Kakamega provincial hospital is one of the hospitals at level six, and it acts as a referral to many District hospitals in the Western region. It offers majorly curative and rehabilitative health services to the people of Kakamega County and the surrounding counties such as Vihiga and Bungoma. Laboratory is one of the sections that offer services to the patients especially the diagnostic services and blood transfusion being one of them, there are particular procedures that are carried out before traffusion. These procedures include;

-ABO and RH Grouping

-Direct coombs test

-Indirect coombs test

-Compatibility test

ABO and RH grouping

The ABO and Rhesus blood group systems are clinically the most significant. Blood donors and patients must be correctly ABO grouped because transfusing ABO incompatible blood may result in the death of a patient. ABO grouping consists of:- Cell grouping in which the red cells are tested for antigens A and B using anti-A and anti-B sera. Serum grouping reverse in which the serum is tested for anti-A and anti-B antibodies. Using known A and B red cells. Cell grouping is mainly used to group the blood. The tile method was used.

Requirements -Anti-A , anti- B and anti-D antisera, White tiles, Applicator sticks, pipettes


Three wells on the tile are labeled A, B and D. A drop of blood is added to each well using a bulb pipette. A drop of Anti-A, anti-B and anti-D antisera are added to each of the wells labeled A, B and D respectively  and mixed using separate applicator sticks.

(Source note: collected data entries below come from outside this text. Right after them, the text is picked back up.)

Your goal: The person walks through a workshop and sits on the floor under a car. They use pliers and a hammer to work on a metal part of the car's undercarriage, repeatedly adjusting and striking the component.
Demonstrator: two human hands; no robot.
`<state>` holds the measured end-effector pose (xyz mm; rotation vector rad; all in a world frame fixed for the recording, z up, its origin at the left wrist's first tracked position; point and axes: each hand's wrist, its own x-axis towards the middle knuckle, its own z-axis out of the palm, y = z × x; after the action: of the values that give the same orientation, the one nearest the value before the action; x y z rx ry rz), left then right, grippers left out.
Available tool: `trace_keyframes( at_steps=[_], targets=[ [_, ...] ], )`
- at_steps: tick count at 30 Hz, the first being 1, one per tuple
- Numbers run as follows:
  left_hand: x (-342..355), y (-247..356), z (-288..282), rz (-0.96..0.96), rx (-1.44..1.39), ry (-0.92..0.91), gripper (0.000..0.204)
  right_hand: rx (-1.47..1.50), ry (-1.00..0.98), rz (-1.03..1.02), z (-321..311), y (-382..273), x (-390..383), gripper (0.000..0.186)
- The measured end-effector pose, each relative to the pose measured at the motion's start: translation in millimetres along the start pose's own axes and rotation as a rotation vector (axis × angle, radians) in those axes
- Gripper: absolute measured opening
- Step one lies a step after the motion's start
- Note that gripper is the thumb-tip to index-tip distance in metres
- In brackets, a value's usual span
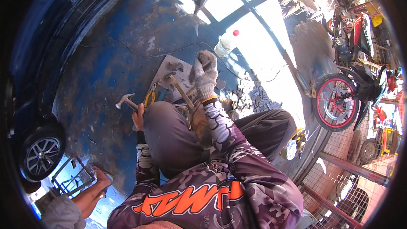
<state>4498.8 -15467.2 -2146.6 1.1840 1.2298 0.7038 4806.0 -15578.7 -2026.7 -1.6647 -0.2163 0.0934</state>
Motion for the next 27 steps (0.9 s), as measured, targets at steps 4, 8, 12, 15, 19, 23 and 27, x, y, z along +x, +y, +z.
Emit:
trace_keyframes(
  at_steps=[4,8,12,15,19,23,27],
  targets=[
    [-6.2,14.8,3.3,-0.055,-0.063,0.031,0.034,-0.223,-0.302,-0.683,2.6,-116.0,-8.9,0.035],
    [-16.1,38.2,5.9,-0.047,-0.061,0.012,0.033,-0.363,-0.584,-1.17,28.5,-218.5,-4.6,0.043],
    [-29.0,55.4,1.7,-0.068,-0.063,0.028,0.032,-0.515,-0.383,-1.34,42.6,-258.7,17.9,0.049],
    [-38.7,59.7,-6.7,-0.079,-0.103,0.025,0.033,-0.535,-0.3,-1.355,40.4,-261.1,32.5,0.051],
    [-42.5,48.4,-20.2,-0.084,-0.112,0.079,0.034,-0.513,-0.358,-1.394,35.4,-258.1,42.8,0.047],
    [-26.3,9.9,-39.2,-0.085,-0.037,0.098,0.033,-0.083,-0.301,-1.477,26.5,-224.7,36.9,0.034],
    [-9.0,-41.2,-70.0,-0.109,0.244,0.094,0.041,-0.128,-0.442,-0.672,-12.1,-106.0,3.7,0.038]
  ],
)
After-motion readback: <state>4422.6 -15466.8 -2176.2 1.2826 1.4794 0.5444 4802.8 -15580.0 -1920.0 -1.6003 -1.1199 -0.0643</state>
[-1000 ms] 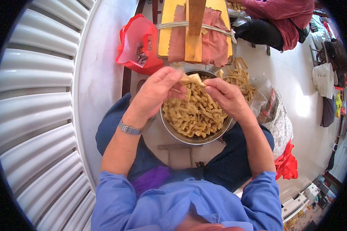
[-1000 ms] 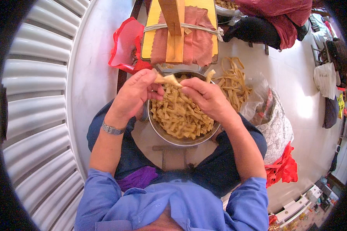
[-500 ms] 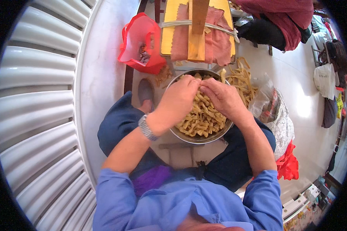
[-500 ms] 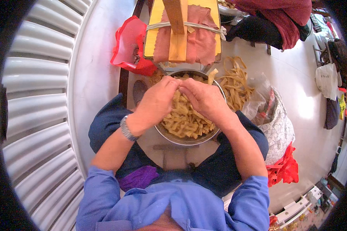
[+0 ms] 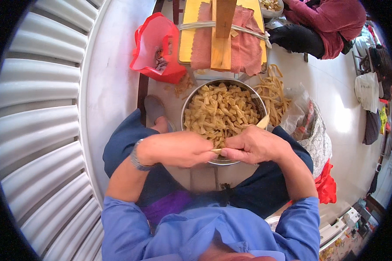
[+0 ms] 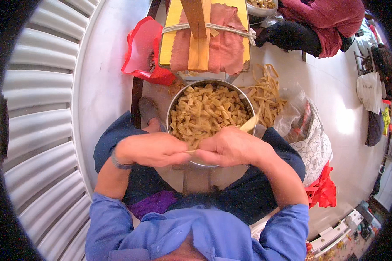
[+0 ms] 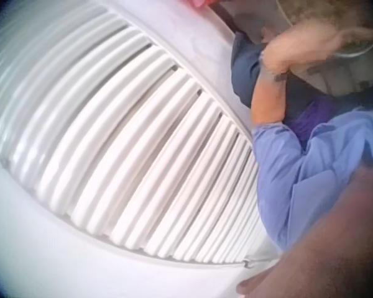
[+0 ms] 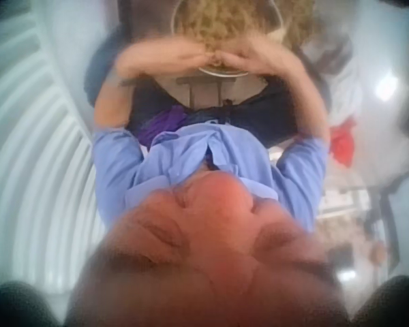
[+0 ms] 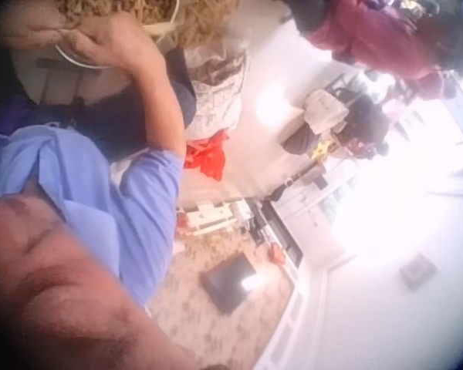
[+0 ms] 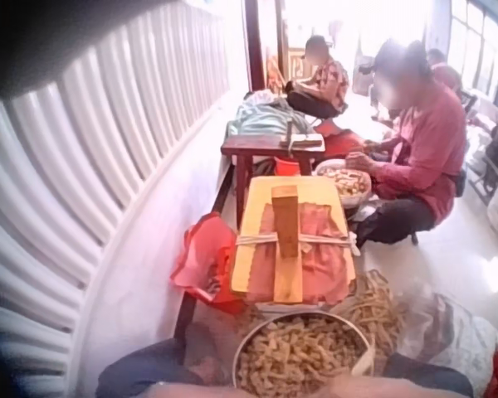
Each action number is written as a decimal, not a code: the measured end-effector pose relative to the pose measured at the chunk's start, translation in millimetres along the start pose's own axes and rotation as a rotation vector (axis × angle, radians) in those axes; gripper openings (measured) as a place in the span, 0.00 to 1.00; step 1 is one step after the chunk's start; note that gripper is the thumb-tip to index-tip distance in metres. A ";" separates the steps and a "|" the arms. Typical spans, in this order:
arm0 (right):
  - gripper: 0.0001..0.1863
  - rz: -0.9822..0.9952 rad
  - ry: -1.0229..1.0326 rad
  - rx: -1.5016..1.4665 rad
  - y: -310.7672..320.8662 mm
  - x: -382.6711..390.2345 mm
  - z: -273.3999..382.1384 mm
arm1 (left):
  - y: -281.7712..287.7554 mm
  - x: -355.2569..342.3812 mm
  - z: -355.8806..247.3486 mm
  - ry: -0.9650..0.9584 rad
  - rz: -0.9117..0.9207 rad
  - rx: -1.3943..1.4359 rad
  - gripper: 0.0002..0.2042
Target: The person picks up strips of dough by hand, twists and loops them into intricate knot-like shapes, and places the completed pieces into a metal bowl.
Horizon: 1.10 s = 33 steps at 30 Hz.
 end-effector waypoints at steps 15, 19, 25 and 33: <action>0.08 -0.865 0.079 0.435 139.3 -9.0 3.4 | 166.2 14.6 -2.0 -0.081 -1.016 0.094 0.10; 0.08 -1.000 0.134 0.586 153.1 -13.8 5.3 | 182.3 12.6 1.2 -0.077 -1.179 0.068 0.09; 0.08 -0.909 -0.154 0.670 155.7 -20.3 -35.9 | 175.7 -2.3 12.7 0.142 -1.189 -0.461 0.12; 0.08 -0.936 -0.034 0.453 143.3 -8.4 -25.9 | 153.0 9.5 33.7 0.291 -0.927 0.172 0.15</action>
Point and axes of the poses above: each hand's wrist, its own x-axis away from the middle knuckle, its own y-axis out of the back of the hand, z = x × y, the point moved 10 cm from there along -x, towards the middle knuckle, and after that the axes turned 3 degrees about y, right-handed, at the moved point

The wells are examined for agglutination.

Direct Coombs Test

This test is carried out to detect sensitized cells inside the body.


Normal human red cells in the presence of antibody directed towards the antigen they possess. Fail to agglutinate and sensitized. This may be due to the particular nature of the antigen and Antibody involved. AHG will react with RBC sensitized with gamma globulins or components. Of human complement and cause agglutination of the red blood cells.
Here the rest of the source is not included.